The dinghy purled shoreward, stopped at the stairway leading from water level to the top of the Custom House wharf, and the white-capped man crossed the street and ascended the interminable flight of stairs leading to the Custom House. The dinghy shot back toward the Nesporeo. The two malefactors rose.

“This is our chance,” suggested Tommy firmly. “He evidently ain’t goin’ right back to the ship, an’ if we could latch on to him an’ show him a few sights in this hell-bendin’ burg an’ get him about seven sheets in the wind——

Which is said with all due apologies to ultra-respectable Charleston. But facts are facts. Up to a year or so ago there was much fun of a certain sort obtainable in the City by the Sea. Market Street, leading from the Custom House to Archdale, was studded with gambling-houses, blind tigers and other types of resort not quite as savory. I am informed that conditions have changed in the past year. Be that as it may, it existed as described up to a couple of years ago and was so at the time this story occurred.

At any rate, that they might not lose track of their prey they stationed themselves on the Market Street side of the Custom House where they commanded a view of both front and rear entrances.

At length their man appeared, on the East Bay side. He strolled idly down the steps as if he had not a thing to do and was eager to do it. Boston Tommy grabbed the arm of his accomplice, shoved a cigar into his mouth, clinched its twin sister between his own teeth and hustled toward the idle captain. He paused immediately before him and grinned his most bewitching grin.

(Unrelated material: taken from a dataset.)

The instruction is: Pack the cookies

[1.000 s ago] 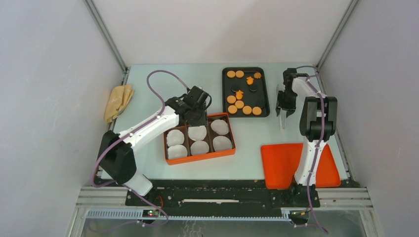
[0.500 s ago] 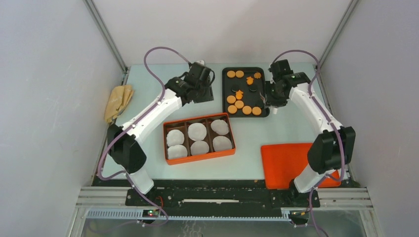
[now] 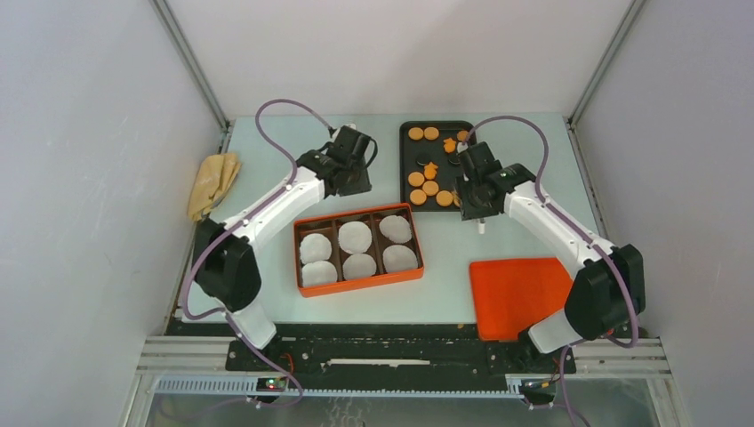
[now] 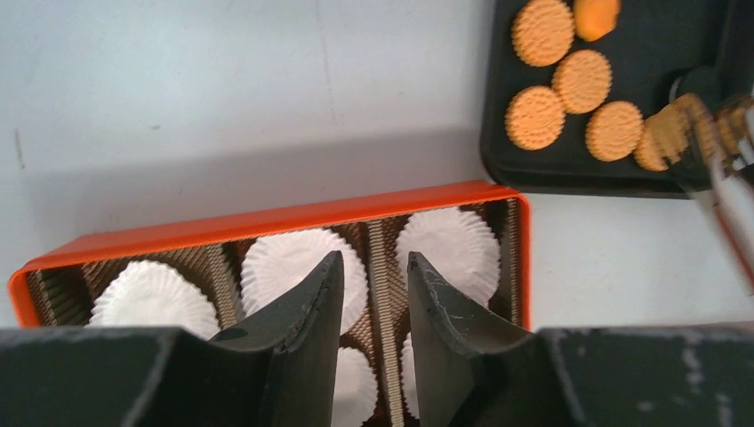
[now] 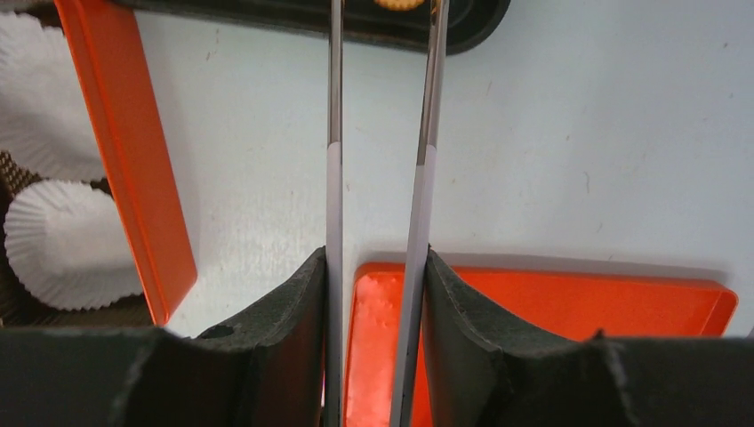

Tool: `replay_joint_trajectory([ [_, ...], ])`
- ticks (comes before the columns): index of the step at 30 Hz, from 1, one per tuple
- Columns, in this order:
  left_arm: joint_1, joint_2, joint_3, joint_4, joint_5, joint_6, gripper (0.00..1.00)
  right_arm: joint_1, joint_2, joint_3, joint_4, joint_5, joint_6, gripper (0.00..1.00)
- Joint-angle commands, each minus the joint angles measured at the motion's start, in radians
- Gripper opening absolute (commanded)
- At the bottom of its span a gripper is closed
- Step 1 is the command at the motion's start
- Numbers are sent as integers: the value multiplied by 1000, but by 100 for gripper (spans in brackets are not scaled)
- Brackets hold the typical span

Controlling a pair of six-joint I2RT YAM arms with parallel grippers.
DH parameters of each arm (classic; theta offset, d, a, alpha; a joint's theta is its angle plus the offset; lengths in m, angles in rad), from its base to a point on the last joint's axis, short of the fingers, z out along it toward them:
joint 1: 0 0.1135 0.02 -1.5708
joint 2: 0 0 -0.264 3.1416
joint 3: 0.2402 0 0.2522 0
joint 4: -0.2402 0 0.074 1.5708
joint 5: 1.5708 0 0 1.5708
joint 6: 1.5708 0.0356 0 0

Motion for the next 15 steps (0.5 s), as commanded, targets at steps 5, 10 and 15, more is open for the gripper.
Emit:
replay_joint_trajectory([
  [5,-3,-234,-144,81,-138,21,44,15,45,13,207,138,29,43],
  [10,-2,-332,-198,100,-145,16,48,-11,117,57,240,121,23,43],
  [15,-2,-400,-224,94,-161,13,52,-50,202,80,278,90,26,44],
])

“Say, cap’n, you got a match?”

“Sure!” The white-capped man’s voice boomed genially and he fished into his pocket. Then a blank expression came over his face and he drew forth a cigar, but no match. “No, dog-gone it, I haven’t. Think I’ll go over and get some.”

Quite as a matter of course the lanky one and the squat one accompanied him. Matches were had and cigars lighted. Boston Tommy-yawned wearily.

“Gee, ain’t it rotten to be a stranger in a town like this?”

“It is,” agreed the other feelingly.

“Me ’n’ my pal here drifted in three days ago, an’ have been waiting on an important letter. It come this morning an’ we’re leaving tomorrow for New York.”

“Is that so!” politely, “I hope you have a good trip.”

“You’re Captain Dangree of the Nesporeo ain’t you?” led the lanky one ingenuously.

“How’d you know?”

Lanky Bill smiled knowingly.

“Me ’n’ my partner here is lovers of sailin’-ships. We’re always cussing because steam ships has took all the romance outa the sea. We just love sailin’-ships. We’re crazy to take a trip in one some time—passengers, y’know.”

He paused with a grimace as Boston Tommy’s foot collided forcibly with his meatless shin.

“Throttle down!” hissed Tommy. “Y’ve done exceeded the speed limit.”

To the captain he said.

“Yeh! It must be grand to ride the waves in a sailin’-ship—where there ain’t no throbbin’ of engines. You ain’t goin’ to New York from here, are you?”

“No. Rio de Janeiro.”

Tommy’s face fell.

“Pshaw! If you’d have been headed for New York, me ’n’ my partner ’d paid passage an’ traveled with you.”

The captain smiled.

“That ain’t done, boys. The comp’ny don’t let us carry passengers. It puts us under different government regulations, an’ makes it harder on the company.”

“But they do do it,” insisted Tommy. “A friend of mine named Roberts—” He paused very suddenly indeed and gave vent to a fit of coughing. “He—er—shipped as a passenger.”

“Probably. But the usual way is for a passenger to sign up as a member of the ship’s crew. Just a formality, you know.”

“I see.” Tommy raised an expressive hand to his throat. “Gee whiz! this weather makes a guy thirsty, don’t it, now?”

“Believe me, Xantippe—she do,” assented Lanky Bill earnestly.

“Now that you mention it,” joined the captain.

“Say,” Bill grew confidential and looped his arm through that of the captain. “There’s a joint up the street here where they mix drinks to the queen’s taste. How about joinin’ us? We’re all strangers in a strange land—yo, ho! That’s real nautical, ain’t it?”

“Very,” dryly. “Sure, I’ll join you chaps. Haven’t a thing to do until tomorrow, an’ then I’ll be at sea for three weeks.”

The eyes of the conspirators met. Three weeks at sea! In three weeks the robbery would have been forgotten by all save a few inquisitive and tenacious detectives. And even the police didn’t know who had committed the crime. Thus far in their careers Lanky Bill and Boston Tommy had managed to keep their faces out of any rogues’ gallery.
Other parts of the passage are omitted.